I botti della Notte di Fiaba sono da anni una sorta di tappa intermedia della stagione turistica e affidano all’aria qualche pensiero sparso.

Credo che le cose, nel giro di pochi anni, siano cambiate in meglio. Qualche stagione fa si registrava il tormentone: “Non c’è niente, non si fa niente per i giovani, i turisti non sanno che fare…, mentre altrove…”.

Beh, credo che queste ultime settimane siano state ricche di avvenimenti, molti interessanti, molti divertenti. Non si parla solo di Riva, ma di tutto l’Alto Garda e dunque di Arco, Dro, Torbole e Nago, Dro, Tenno e del Ledrense, antesignano di quell’unità dei Comuni che oggi tanto fa discutere.

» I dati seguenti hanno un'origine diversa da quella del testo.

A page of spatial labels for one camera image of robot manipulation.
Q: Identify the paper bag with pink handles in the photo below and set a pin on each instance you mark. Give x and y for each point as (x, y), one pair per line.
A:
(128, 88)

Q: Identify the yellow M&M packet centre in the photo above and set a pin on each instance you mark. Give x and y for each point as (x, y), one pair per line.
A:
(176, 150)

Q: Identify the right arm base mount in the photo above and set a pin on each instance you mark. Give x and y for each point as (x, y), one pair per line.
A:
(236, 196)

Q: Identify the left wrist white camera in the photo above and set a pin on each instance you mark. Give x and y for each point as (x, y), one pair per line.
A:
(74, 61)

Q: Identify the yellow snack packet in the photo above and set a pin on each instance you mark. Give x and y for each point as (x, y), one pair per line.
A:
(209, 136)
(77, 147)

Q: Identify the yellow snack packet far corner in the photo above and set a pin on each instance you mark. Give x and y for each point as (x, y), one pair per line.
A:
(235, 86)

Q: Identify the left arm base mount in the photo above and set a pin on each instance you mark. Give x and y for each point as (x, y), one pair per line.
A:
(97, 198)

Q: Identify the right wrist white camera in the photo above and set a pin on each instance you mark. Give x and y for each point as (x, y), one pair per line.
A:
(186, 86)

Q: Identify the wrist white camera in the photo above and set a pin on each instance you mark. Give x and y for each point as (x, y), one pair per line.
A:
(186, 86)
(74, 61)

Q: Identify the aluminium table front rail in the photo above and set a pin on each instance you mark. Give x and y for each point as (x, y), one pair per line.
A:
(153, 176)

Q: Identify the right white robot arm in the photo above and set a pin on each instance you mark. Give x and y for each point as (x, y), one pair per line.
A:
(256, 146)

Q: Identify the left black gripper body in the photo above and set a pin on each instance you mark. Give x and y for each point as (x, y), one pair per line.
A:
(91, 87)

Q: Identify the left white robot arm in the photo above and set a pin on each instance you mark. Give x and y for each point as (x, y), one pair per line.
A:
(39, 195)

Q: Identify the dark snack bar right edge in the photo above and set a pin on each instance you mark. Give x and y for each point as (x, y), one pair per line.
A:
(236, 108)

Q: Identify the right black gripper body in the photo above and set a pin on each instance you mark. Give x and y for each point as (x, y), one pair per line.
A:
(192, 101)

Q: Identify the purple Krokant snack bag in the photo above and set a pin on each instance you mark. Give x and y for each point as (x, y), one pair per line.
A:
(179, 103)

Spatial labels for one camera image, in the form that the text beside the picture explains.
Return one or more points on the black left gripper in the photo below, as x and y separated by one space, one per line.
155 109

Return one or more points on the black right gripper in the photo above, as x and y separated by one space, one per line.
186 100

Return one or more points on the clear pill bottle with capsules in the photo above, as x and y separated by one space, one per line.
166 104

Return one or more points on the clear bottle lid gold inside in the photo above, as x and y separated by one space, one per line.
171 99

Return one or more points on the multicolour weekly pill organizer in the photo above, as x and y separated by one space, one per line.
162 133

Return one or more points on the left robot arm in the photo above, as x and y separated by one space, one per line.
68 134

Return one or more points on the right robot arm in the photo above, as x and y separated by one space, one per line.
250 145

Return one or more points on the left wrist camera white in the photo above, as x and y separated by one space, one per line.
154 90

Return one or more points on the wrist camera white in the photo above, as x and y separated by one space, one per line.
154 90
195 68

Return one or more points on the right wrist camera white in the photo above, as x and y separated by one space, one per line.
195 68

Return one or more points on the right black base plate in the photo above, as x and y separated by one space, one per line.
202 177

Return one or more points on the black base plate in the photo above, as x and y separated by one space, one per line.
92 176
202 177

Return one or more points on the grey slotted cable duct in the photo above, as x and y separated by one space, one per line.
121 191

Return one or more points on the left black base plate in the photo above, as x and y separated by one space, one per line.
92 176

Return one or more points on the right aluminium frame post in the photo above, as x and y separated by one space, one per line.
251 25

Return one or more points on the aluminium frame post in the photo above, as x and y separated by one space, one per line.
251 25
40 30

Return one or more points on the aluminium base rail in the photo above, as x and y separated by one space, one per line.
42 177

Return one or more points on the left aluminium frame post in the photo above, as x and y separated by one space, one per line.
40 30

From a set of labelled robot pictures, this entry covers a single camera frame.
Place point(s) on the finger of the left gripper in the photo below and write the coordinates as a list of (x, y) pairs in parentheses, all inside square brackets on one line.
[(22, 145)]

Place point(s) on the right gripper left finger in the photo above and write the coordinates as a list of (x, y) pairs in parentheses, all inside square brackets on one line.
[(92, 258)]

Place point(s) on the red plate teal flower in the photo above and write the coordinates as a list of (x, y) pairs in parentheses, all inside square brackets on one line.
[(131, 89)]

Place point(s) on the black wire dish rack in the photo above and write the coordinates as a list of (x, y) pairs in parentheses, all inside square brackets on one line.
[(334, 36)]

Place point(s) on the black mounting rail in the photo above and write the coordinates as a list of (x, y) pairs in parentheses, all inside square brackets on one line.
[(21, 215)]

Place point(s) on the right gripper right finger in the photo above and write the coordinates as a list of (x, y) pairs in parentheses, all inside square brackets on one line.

Qualcuno potrà entrare nel merito, lamentare luci ed ombre, ma la riflessione che mi sento di proporre oggi è la seguente: non me la sento di appoggiare quanti  poco tempo fa hanno affermato che ci sono troppe manifestazioni che si sovrappongono e che sarebbe necessario il “mitico” coordinamento che, come è stato ben ricordato, è pur sempre un retaggio irrisolto che ci tiriamo dietro da tempo immemorabile.

Mi sembra di poter dire che non c’è niente di male se, nella stessa sera, Riva, Arco e Torbole, propongono appuntamenti di richiamo. Di più: se a Riva o ad Arco, ci sono due o tre appuntamenti la cosa va letta nel segno della vitalità. Uno sceglie quello che più gli piace. Poi è stato bello, è accaduto qualche sera, andare in giro e trovare concerti e concertini nelle varie piazza, spettacoli in Rocca o davanti al Municipio.

Dunque, voltate le spalle al vetusto e imbalsamato “mito del coordinamento”, del resto mai attuato, può anche succedere che oggi ti scappi la voglia di fare l’elogio dello “scoordinamento”, della sana corsa alle molteplicità delle manifestazioni, della varietà delle proposte, della possibilità di scegliere, della promozione di una immagine della nostra zona,  non monocorde o monotematica, ma ricca di luci e di voglia di fare iniziative. Ovviamente sia per i turisti, che per chi in zona ci vive.

Con una speranza: che il grande botto di queste settimane, non sia un amorazzo estivo, destinato a spegnersi con il “settembre andiamo” via tutti, (dove?) di scolastica memoria.